There are a vast number of hospitalized patients who are treated for acute renal injuries and limiting unnecessary imaging in this population can make a huge difference in regards to healthcare costs and utilization of hospital resources. With the emergence of point-of-care ultrasound (POCUS) and the recent push for its incorporation into the field of Internal Medicine, we propose that POCUS can be a useful tool to extend the physical exam during the initial assessment of patients with an AKI.
This review aims to first examine the benefits of using POCUS in patients with AKI, focusing on reduction in unnecessary formal renal ultrasounds performed and a quicker initiation of appropriate treatment. We determine whether the use of POCUS by the internist is reliable, practical, and can be reasonably incorporated into current practice. An extensive literature review was performed on this subject. Table 1 highlights a selection of relevant studies specifically looking at the use of POCUS in AKI (Table 1). Additionally, we provide a how-to section for performing renal POCUS and identifying hydronephrosis. Finally, we close with a discussion of the current challenges in this field and ideas for future practice.

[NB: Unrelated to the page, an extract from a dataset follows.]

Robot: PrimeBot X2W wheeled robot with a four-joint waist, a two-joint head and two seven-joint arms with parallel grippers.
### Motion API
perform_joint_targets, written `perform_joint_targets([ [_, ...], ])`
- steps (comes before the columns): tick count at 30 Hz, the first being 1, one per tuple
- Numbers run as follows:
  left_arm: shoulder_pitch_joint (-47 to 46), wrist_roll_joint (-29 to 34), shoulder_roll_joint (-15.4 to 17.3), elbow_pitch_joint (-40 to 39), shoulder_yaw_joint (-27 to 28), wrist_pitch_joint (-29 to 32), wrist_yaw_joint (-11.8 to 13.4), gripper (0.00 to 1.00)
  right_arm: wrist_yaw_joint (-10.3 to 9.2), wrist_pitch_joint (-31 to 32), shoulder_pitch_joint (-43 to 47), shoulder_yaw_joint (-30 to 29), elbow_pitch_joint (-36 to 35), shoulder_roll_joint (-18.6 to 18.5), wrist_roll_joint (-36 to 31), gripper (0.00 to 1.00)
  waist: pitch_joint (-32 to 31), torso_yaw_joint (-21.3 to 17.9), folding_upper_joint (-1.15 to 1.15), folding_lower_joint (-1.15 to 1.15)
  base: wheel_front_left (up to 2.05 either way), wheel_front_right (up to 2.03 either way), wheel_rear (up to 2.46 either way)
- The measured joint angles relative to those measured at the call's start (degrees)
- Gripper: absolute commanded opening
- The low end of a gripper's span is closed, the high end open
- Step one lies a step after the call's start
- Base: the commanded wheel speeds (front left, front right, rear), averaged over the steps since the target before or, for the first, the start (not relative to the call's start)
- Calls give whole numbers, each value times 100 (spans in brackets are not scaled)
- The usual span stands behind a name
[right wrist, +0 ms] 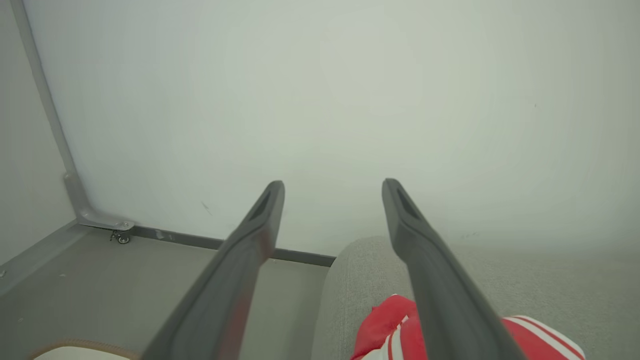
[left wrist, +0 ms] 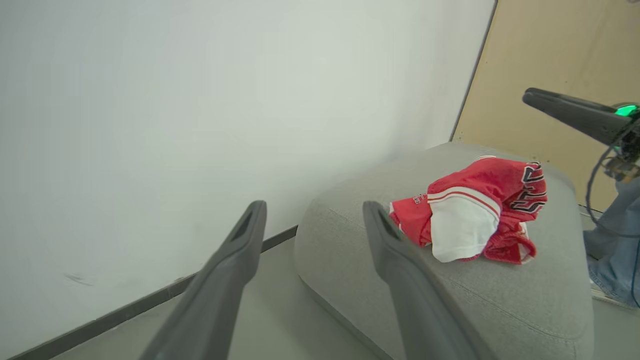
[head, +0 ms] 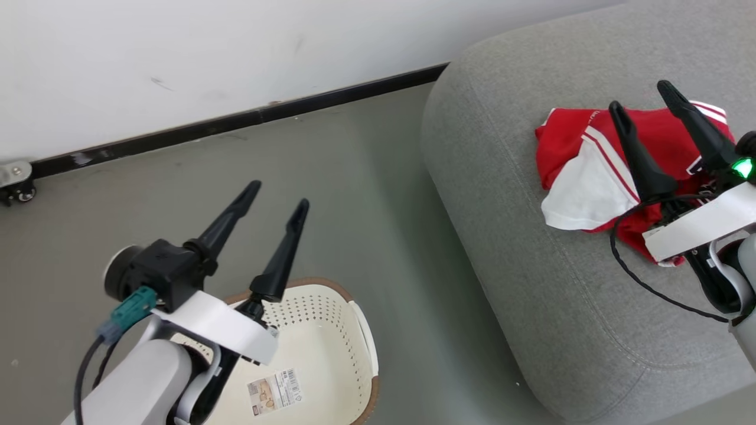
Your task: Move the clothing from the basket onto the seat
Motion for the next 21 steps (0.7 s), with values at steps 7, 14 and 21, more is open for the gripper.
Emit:
perform_joint_targets([
  [7,339,24,-56,-190,595,-1,389,100,0,-60,-64,-108,151,209,-497,100,-117,289,0,0,0,0,0],
  [14,793,163,-152,-271,1001,-5,724,100,0,-105,-75,-142,288,678,-727,100,-256,599,0,0,0,0,0],
  [21,1180,285,-327,-342,1391,-5,1003,100,0,-131,103,-177,470,1068,-827,100,-407,905,0,0,0,0,0],
])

2. Incorporating POCUS into Clinical Reasoning
The causes of AKIs are plentiful and are often divided into groups based on origin: pre-renal, intra-renal, and post-renal    . Typically, providers focus on a patient’s history, calculation of fractional excretion of sodium (or fractional excretion of urea), and a trial of fluids as a way to initially classify the injury. If a post-renal etiology is on the differential, then a formal renal US may be ordered. However, completing this imaging test and receiving the final report can take hours to days depending on the clinical setting and day of the week, which can result in a delay in diagnosis.

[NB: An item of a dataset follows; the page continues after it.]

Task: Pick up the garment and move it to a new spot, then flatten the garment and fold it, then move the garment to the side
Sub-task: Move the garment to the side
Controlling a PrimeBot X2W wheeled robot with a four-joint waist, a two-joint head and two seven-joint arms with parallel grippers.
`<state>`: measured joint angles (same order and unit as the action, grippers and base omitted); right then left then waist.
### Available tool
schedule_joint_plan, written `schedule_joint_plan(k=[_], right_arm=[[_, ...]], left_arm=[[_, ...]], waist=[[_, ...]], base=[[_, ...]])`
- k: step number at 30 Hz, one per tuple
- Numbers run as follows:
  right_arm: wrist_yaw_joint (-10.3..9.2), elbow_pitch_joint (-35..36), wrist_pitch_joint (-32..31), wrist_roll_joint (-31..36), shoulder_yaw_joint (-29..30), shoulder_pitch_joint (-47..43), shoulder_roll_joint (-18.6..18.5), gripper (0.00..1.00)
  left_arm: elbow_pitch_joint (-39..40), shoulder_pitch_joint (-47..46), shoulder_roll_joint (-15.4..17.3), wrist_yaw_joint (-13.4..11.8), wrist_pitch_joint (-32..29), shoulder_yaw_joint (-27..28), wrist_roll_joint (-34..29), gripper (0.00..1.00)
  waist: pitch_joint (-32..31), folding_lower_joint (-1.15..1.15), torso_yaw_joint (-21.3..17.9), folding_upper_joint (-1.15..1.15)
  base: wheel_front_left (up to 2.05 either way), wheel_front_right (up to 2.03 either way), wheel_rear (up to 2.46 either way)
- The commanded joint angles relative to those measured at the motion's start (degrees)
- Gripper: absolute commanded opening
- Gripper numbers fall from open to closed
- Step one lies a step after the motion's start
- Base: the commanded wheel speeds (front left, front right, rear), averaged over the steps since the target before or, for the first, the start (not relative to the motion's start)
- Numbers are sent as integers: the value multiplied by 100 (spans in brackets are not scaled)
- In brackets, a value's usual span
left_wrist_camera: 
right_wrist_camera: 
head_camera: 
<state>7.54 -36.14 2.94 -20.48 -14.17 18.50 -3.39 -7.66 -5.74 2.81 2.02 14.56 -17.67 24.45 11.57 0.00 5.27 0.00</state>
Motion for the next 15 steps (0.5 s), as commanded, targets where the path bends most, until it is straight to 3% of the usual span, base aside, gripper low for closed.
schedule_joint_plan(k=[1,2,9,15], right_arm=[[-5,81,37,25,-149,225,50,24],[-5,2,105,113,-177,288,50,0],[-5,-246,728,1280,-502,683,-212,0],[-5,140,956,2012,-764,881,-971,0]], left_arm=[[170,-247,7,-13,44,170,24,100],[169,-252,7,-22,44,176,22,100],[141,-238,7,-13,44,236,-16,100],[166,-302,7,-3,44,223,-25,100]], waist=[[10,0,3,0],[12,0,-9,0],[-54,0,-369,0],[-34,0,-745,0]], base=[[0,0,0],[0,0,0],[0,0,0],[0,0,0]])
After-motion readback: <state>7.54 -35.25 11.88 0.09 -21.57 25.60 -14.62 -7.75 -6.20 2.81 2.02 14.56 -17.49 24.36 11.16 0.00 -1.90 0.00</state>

The incorporation of POCUS as an extension of the physical exam can be
Table 1. A selection of literature that highlights the use of POCUS in AKI.
useful in making an immediate initial assessment of a patient. This can help minimize the time spent with diagnostic uncertainty, leading to faster diagnosis and quicker initiation of the correct management. For example, Novaes et al. present a case in which an infraumbilical lump prompted a POCUS exam which revealed evidence of long-term obstruction by the presence of a distended bladder, large bladder diverticulum, and bilateral hydronephrosis . The POCUS findings led to quick action with urinary catheter placement to relieve the obstruction.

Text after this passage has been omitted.